We would rather not replace the fuel pump but with that wine we may have to.

Steps to reproduce behavior

Plug in the Arduino controlling the TPS and open Arduino software on the computer to monitor the serial port. Serial plotter is helpful.

Power the ECU etc. off the main switch and observe the ETB's function. Now power on the fuel pump and observe the signal.

Suggestions

As discussed in the meeting there are a number of reasons why this could be happening. Off the top of my head:

If it was the first one, the problem would be fixed by running the fuel pump off a different 12V source. Not it may draw up to 6A continuous.

If it was the second one, you could fix it with shielding the wire and grounding the shield OR you could change how much voltage is induced by altering the path the wires needs to take from the sensor to the Arduino.

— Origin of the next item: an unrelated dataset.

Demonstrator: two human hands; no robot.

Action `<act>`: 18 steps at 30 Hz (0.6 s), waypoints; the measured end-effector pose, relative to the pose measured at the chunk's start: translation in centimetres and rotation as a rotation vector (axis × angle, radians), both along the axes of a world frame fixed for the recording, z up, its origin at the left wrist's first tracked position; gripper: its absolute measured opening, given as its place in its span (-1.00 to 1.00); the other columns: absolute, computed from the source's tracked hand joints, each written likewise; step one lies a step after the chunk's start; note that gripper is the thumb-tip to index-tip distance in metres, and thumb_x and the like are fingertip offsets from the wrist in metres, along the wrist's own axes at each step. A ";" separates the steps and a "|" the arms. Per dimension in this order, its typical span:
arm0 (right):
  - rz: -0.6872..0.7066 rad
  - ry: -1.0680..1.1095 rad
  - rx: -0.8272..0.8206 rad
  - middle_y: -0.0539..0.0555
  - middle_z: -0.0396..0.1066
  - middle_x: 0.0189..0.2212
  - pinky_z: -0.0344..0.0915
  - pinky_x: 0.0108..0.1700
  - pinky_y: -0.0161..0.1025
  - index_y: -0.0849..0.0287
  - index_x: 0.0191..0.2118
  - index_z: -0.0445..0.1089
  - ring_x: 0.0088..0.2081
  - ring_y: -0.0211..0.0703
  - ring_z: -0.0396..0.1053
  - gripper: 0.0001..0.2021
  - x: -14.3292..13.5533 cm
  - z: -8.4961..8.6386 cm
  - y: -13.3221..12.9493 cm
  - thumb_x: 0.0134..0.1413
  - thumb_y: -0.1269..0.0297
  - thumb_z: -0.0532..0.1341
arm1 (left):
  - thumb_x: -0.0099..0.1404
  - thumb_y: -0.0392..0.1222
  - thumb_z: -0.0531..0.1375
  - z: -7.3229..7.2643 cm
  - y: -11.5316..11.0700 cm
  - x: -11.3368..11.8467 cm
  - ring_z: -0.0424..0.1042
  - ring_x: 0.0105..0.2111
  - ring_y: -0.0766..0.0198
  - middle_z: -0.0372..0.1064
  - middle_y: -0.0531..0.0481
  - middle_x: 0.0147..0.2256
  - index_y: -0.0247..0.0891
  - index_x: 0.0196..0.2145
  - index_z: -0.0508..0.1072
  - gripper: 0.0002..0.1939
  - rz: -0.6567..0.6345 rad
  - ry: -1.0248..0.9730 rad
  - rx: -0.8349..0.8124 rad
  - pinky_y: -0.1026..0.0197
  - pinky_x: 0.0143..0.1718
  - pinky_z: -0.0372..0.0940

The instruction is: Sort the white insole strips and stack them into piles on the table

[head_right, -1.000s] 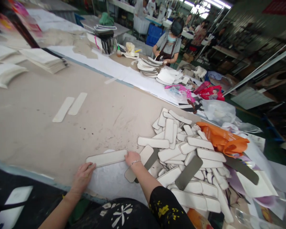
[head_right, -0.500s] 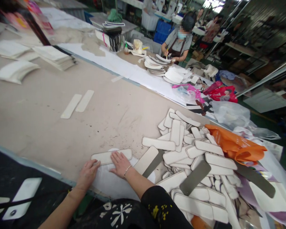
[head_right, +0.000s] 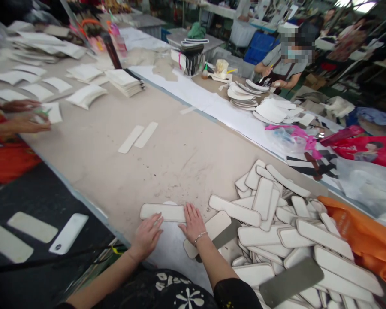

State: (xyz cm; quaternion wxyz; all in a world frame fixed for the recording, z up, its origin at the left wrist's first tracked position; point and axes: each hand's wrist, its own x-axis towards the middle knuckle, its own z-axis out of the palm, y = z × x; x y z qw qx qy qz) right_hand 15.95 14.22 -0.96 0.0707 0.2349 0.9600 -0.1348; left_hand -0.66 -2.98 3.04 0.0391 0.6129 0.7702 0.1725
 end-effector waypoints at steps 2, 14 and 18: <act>0.009 0.002 0.019 0.23 -0.31 0.32 -0.23 0.27 0.04 0.35 0.31 -0.18 0.32 0.03 -0.35 -0.29 0.1 -0.1 0.1 0.20 -0.04 -0.05 | 0.32 -0.04 -0.02 0.1 2.4 2.2 -0.06 0.25 -0.01 0.04 -0.19 0.24 -0.34 0.19 0.17 -0.46 -0.138 -0.004 -0.074 -0.07 0.19 0.00; -0.001 -0.024 -0.021 0.19 -0.38 0.33 -0.30 0.28 0.02 0.32 0.32 -0.21 0.33 0.02 -0.40 -0.25 0.0 0.2 0.2 0.19 -0.10 -0.06 | 0.32 0.05 -0.11 -2.9 3.3 -5.1 -0.21 0.29 -0.05 -0.12 -0.26 0.28 -0.41 0.25 0.03 -0.34 0.064 0.130 -0.305 -0.14 0.22 -0.20; -0.024 -0.041 -0.074 0.21 -0.35 0.33 -0.28 0.28 0.04 0.33 0.32 -0.22 0.33 0.04 -0.38 -0.22 0.0 1.2 0.2 0.18 -0.13 -0.05 | 0.29 0.09 -0.09 -3.0 3.2 -5.2 -0.19 0.28 -0.12 -0.10 -0.31 0.27 -0.40 0.24 0.07 -0.32 0.082 0.144 -0.298 -0.16 0.20 -0.17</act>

chadjmccolm commented 6 years ago

This is likely due to RFI travelling through ground and through the air. The solution would be to measure the interference produced for dominant frequency using the scope on the fuel pump and fit a capacitor on the way to ground to block those frequencies. All signal wires should also be shielded to protect from extra interference.

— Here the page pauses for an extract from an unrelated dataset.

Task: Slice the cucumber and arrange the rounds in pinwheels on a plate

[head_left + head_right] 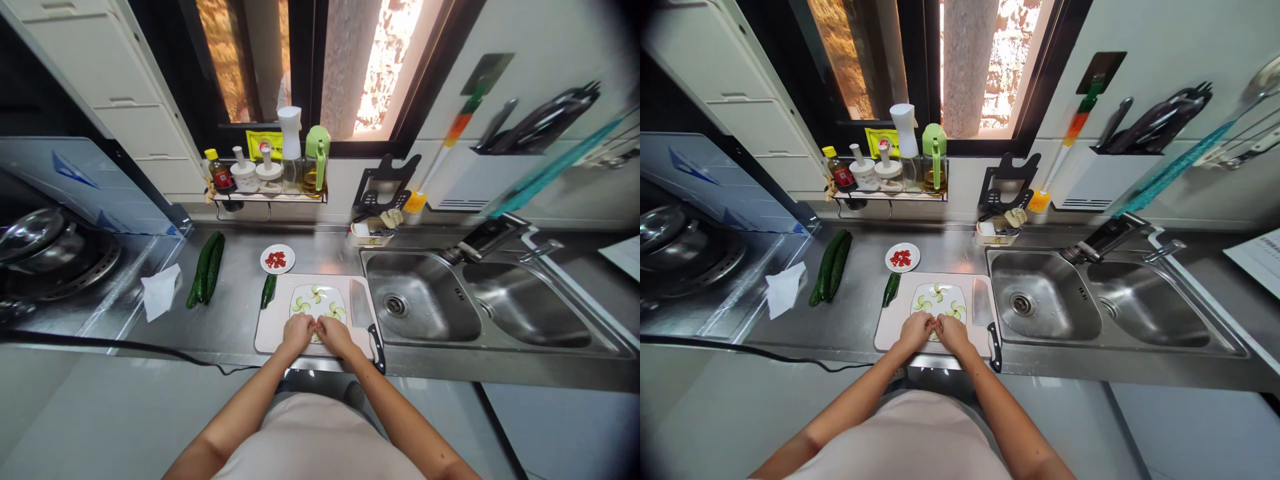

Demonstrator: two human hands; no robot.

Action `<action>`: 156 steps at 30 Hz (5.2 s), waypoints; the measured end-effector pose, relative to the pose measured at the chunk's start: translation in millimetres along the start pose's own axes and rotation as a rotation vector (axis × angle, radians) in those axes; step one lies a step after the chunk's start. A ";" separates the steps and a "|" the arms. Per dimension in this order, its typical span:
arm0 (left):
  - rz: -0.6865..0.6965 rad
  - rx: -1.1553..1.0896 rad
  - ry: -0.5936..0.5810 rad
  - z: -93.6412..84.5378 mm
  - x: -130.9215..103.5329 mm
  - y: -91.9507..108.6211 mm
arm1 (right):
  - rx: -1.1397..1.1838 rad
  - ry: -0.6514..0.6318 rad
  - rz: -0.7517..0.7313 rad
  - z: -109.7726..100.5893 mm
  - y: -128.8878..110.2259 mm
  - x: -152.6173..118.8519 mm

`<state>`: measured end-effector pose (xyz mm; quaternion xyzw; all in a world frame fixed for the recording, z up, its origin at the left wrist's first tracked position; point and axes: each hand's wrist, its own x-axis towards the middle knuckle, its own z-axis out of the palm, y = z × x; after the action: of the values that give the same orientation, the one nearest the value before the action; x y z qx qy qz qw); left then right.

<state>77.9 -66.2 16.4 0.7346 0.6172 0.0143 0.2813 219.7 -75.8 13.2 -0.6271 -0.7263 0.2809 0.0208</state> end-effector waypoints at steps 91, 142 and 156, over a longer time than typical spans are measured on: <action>-0.224 0.061 0.316 -105.1 163.8 -123.1 | 0.394 0.223 -0.043 -27.9 11.8 -10.0; 0.335 -0.777 0.627 -113.8 31.9 -5.7 | 1.122 0.158 -0.056 -112.0 -70.5 45.3; 0.547 -0.599 0.720 -110.6 13.3 -4.0 | 1.533 -0.314 0.057 -115.8 -69.7 34.9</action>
<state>36.7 -9.9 103.3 0.7049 0.4296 0.5132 0.2351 194.0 -3.3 129.7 -0.4090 -0.3079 0.7898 0.3380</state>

UVicFormulaHybrid commented 6 years ago

Is it possible to test the TPS signal noise with the fuel pump grounded to the building opposed to the engine trolley

chadjmccolm commented 6 years ago

The pump was tested with a scope.

"Hey I went in and checked it out. Your suspicion is right. There’s about a 3-6 V swing when the pump is on. The frequency was hard to measure but it looks like around 500-1000kHz" - Robert Lee

This can be dampened by using a DC filter which are available on Digikey. For now we will run the fuel pump off a separate power supply which is a more elegant solution than having 12V run to the power supply and ground run to the building because although the building should be grounded the ground voltage may be different than the power supply ground.

chadjmccolm commented 6 years ago

Because we are using a DC switching power supply this interference is likely being caused by the switching and the internal capacitance not being high enough. Oliver ran into this same problem. The recommended solution is to run the bench off the batteries because batteries have a high internal capacitance. Or use a large capacitor on the output of the power supply.

chadjmccolm commented 6 years ago

Adding battery capacitance solved this issue.